Assignment
An exact copy of all the data, minus the images, is required.
═══ Listed records ═══
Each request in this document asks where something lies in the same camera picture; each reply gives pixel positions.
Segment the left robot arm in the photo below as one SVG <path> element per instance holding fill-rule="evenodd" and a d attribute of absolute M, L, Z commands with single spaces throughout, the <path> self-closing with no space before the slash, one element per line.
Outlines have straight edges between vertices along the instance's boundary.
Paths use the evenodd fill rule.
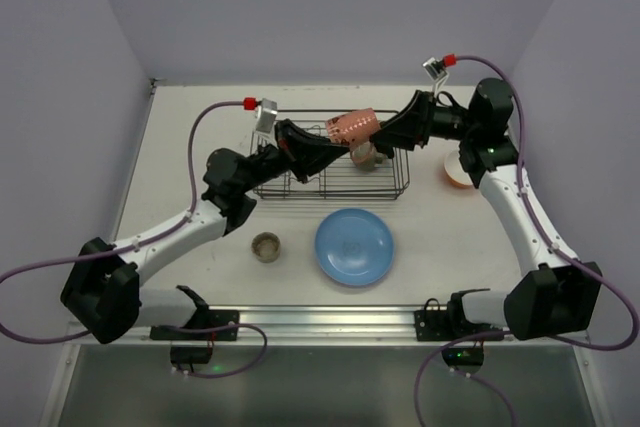
<path fill-rule="evenodd" d="M 213 327 L 208 304 L 193 289 L 153 291 L 145 283 L 195 248 L 241 227 L 257 204 L 249 191 L 286 172 L 306 181 L 357 142 L 355 134 L 336 130 L 315 136 L 290 120 L 276 123 L 275 139 L 249 156 L 227 148 L 212 152 L 206 190 L 182 215 L 114 244 L 87 242 L 61 293 L 63 305 L 102 344 L 134 326 L 190 336 Z"/>

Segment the orange white bowl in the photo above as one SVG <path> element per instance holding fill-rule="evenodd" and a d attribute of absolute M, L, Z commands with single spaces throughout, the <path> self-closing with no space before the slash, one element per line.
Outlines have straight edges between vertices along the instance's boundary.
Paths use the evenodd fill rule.
<path fill-rule="evenodd" d="M 446 179 L 452 186 L 460 189 L 473 187 L 471 178 L 462 168 L 457 151 L 451 151 L 445 156 L 443 169 Z"/>

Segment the blue plate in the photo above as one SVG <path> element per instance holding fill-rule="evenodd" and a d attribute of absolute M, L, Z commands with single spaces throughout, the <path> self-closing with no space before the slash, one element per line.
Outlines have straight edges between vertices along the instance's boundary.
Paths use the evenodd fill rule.
<path fill-rule="evenodd" d="M 389 274 L 395 242 L 379 216 L 365 209 L 345 208 L 320 222 L 314 236 L 314 255 L 321 271 L 332 281 L 364 288 Z"/>

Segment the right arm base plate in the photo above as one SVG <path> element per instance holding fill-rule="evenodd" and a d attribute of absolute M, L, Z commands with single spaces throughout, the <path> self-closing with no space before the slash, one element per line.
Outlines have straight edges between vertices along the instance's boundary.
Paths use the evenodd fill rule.
<path fill-rule="evenodd" d="M 483 332 L 500 332 L 490 324 L 469 322 L 463 315 L 460 300 L 441 303 L 436 298 L 430 298 L 414 311 L 413 316 L 416 340 L 419 342 L 453 341 Z"/>

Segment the grey-green cup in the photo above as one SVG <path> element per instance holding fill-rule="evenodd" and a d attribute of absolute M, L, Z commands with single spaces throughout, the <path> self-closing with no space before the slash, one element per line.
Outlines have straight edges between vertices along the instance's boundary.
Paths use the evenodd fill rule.
<path fill-rule="evenodd" d="M 388 156 L 379 152 L 370 142 L 363 143 L 350 152 L 353 165 L 364 172 L 372 172 L 387 161 Z"/>

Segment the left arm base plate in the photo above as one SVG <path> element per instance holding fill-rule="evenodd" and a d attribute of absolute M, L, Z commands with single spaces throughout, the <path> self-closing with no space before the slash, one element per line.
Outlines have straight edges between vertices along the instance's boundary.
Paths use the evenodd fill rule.
<path fill-rule="evenodd" d="M 152 327 L 150 339 L 154 341 L 226 341 L 237 340 L 238 329 L 231 325 L 238 324 L 238 310 L 205 309 L 198 311 L 185 325 L 187 333 L 177 332 L 164 327 Z"/>

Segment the speckled grey cup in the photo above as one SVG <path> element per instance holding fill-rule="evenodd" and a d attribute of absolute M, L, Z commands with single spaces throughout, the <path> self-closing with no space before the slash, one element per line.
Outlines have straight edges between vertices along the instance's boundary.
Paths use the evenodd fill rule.
<path fill-rule="evenodd" d="M 272 263 L 280 256 L 281 242 L 279 237 L 272 232 L 262 232 L 256 235 L 251 242 L 251 252 L 262 263 Z"/>

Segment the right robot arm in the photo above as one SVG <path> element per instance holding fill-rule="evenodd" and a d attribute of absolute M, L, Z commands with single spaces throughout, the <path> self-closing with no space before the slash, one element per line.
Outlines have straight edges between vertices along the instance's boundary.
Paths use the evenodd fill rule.
<path fill-rule="evenodd" d="M 493 208 L 516 253 L 521 279 L 510 291 L 452 294 L 447 309 L 453 329 L 506 328 L 519 340 L 584 331 L 599 295 L 595 278 L 601 271 L 594 262 L 584 269 L 573 266 L 576 254 L 557 234 L 518 168 L 519 153 L 507 134 L 512 113 L 512 89 L 503 80 L 486 78 L 466 107 L 440 106 L 434 94 L 415 92 L 371 139 L 377 147 L 407 151 L 431 138 L 457 141 L 463 171 Z"/>

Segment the aluminium rail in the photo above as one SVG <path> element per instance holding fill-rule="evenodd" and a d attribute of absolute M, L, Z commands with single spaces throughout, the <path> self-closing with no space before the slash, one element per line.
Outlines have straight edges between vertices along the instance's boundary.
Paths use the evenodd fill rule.
<path fill-rule="evenodd" d="M 268 346 L 427 346 L 442 340 L 418 341 L 416 316 L 420 306 L 213 306 L 213 310 L 238 311 L 239 321 L 259 327 Z M 246 327 L 235 340 L 214 339 L 217 346 L 258 346 L 262 337 Z M 205 347 L 204 339 L 154 339 L 150 327 L 134 327 L 111 345 Z"/>

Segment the pink cup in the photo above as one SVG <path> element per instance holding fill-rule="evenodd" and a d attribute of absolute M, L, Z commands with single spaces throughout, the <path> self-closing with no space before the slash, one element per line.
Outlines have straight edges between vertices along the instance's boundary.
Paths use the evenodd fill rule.
<path fill-rule="evenodd" d="M 325 122 L 333 144 L 355 148 L 368 142 L 381 129 L 373 109 L 361 109 L 333 117 Z"/>
═══
Solution for this problem
Each request in this document asks where something lies in the same camera picture; each reply gives pixel positions.
Segment the left robot arm in the photo below as one SVG <path> element per instance holding fill-rule="evenodd" and a d attribute of absolute M, L, Z commands with single spaces throughout, the <path> self-closing with no space before the slash, one element per line.
Outlines have straight edges between vertices along the instance's boundary.
Paths use the evenodd fill rule.
<path fill-rule="evenodd" d="M 213 327 L 208 304 L 193 289 L 153 291 L 145 283 L 195 248 L 241 227 L 257 204 L 249 191 L 286 172 L 306 181 L 357 142 L 355 134 L 336 130 L 315 136 L 290 120 L 276 123 L 275 139 L 249 156 L 227 148 L 212 152 L 206 190 L 182 215 L 114 244 L 87 242 L 61 293 L 63 305 L 102 344 L 134 326 L 190 336 Z"/>

Segment the orange white bowl in the photo above as one SVG <path> element per instance holding fill-rule="evenodd" and a d attribute of absolute M, L, Z commands with single spaces throughout, the <path> self-closing with no space before the slash, one element per line.
Outlines have straight edges between vertices along the instance's boundary.
Paths use the evenodd fill rule.
<path fill-rule="evenodd" d="M 446 179 L 452 186 L 460 189 L 473 187 L 471 178 L 462 168 L 457 151 L 451 151 L 445 156 L 443 169 Z"/>

Segment the blue plate in the photo above as one SVG <path> element per instance holding fill-rule="evenodd" and a d attribute of absolute M, L, Z commands with single spaces throughout, the <path> self-closing with no space before the slash, one element per line.
Outlines have straight edges between vertices along the instance's boundary.
Paths use the evenodd fill rule.
<path fill-rule="evenodd" d="M 389 274 L 395 242 L 379 216 L 365 209 L 345 208 L 320 222 L 314 236 L 314 255 L 321 271 L 332 281 L 364 288 Z"/>

Segment the right arm base plate in the photo above as one SVG <path> element per instance holding fill-rule="evenodd" and a d attribute of absolute M, L, Z commands with single spaces throughout, the <path> self-closing with no space before the slash, one element per line.
Outlines have straight edges between vertices along the instance's boundary.
Paths use the evenodd fill rule.
<path fill-rule="evenodd" d="M 483 332 L 500 332 L 490 324 L 469 322 L 463 315 L 460 300 L 441 303 L 436 298 L 430 298 L 414 311 L 413 316 L 416 340 L 419 342 L 453 341 Z"/>

Segment the grey-green cup in the photo above as one SVG <path> element per instance holding fill-rule="evenodd" and a d attribute of absolute M, L, Z commands with single spaces throughout, the <path> self-closing with no space before the slash, one element per line.
Outlines have straight edges between vertices along the instance's boundary.
Paths use the evenodd fill rule.
<path fill-rule="evenodd" d="M 388 156 L 379 152 L 370 142 L 363 143 L 350 152 L 353 165 L 364 172 L 372 172 L 387 161 Z"/>

Segment the left arm base plate in the photo above as one SVG <path> element per instance holding fill-rule="evenodd" and a d attribute of absolute M, L, Z commands with single spaces throughout, the <path> self-closing with no space before the slash, one element per line.
Outlines have straight edges between vertices along the instance's boundary.
Paths use the evenodd fill rule.
<path fill-rule="evenodd" d="M 152 327 L 150 339 L 154 341 L 226 341 L 237 340 L 238 329 L 231 325 L 238 324 L 238 310 L 205 309 L 198 311 L 185 325 L 187 333 L 177 332 L 164 327 Z"/>

Segment the speckled grey cup in the photo above as one SVG <path> element per instance holding fill-rule="evenodd" and a d attribute of absolute M, L, Z commands with single spaces throughout, the <path> self-closing with no space before the slash, one element per line.
Outlines have straight edges between vertices along the instance's boundary.
Paths use the evenodd fill rule.
<path fill-rule="evenodd" d="M 272 263 L 280 256 L 281 242 L 279 237 L 272 232 L 262 232 L 256 235 L 251 242 L 251 252 L 262 263 Z"/>

Segment the right robot arm in the photo above as one SVG <path> element per instance holding fill-rule="evenodd" and a d attribute of absolute M, L, Z commands with single spaces throughout, the <path> self-closing with no space before the slash, one element per line.
Outlines have straight edges between vertices along the instance's boundary.
Paths use the evenodd fill rule.
<path fill-rule="evenodd" d="M 493 208 L 516 253 L 521 279 L 510 291 L 452 294 L 447 309 L 453 329 L 506 328 L 519 340 L 584 331 L 599 295 L 595 278 L 601 271 L 594 262 L 584 269 L 573 266 L 576 254 L 557 234 L 518 168 L 519 153 L 507 134 L 512 113 L 512 89 L 503 80 L 486 78 L 466 107 L 440 106 L 434 94 L 415 92 L 371 139 L 377 147 L 407 151 L 431 138 L 457 141 L 463 171 Z"/>

Segment the aluminium rail in the photo above as one SVG <path> element per instance holding fill-rule="evenodd" and a d attribute of absolute M, L, Z commands with single spaces throughout, the <path> self-closing with no space before the slash, one element per line.
Outlines have straight edges between vertices along the instance's boundary.
Paths use the evenodd fill rule.
<path fill-rule="evenodd" d="M 268 346 L 427 346 L 442 340 L 418 341 L 416 316 L 420 306 L 213 306 L 213 310 L 238 311 L 239 321 L 259 327 Z M 246 327 L 235 340 L 214 339 L 217 346 L 258 346 L 262 337 Z M 205 347 L 204 339 L 154 339 L 150 327 L 134 327 L 111 345 Z"/>

Segment the pink cup in the photo above as one SVG <path> element per instance holding fill-rule="evenodd" and a d attribute of absolute M, L, Z commands with single spaces throughout, the <path> self-closing with no space before the slash, one element per line.
Outlines have straight edges between vertices along the instance's boundary.
Paths use the evenodd fill rule.
<path fill-rule="evenodd" d="M 325 122 L 333 144 L 355 148 L 368 142 L 381 129 L 373 109 L 361 109 L 333 117 Z"/>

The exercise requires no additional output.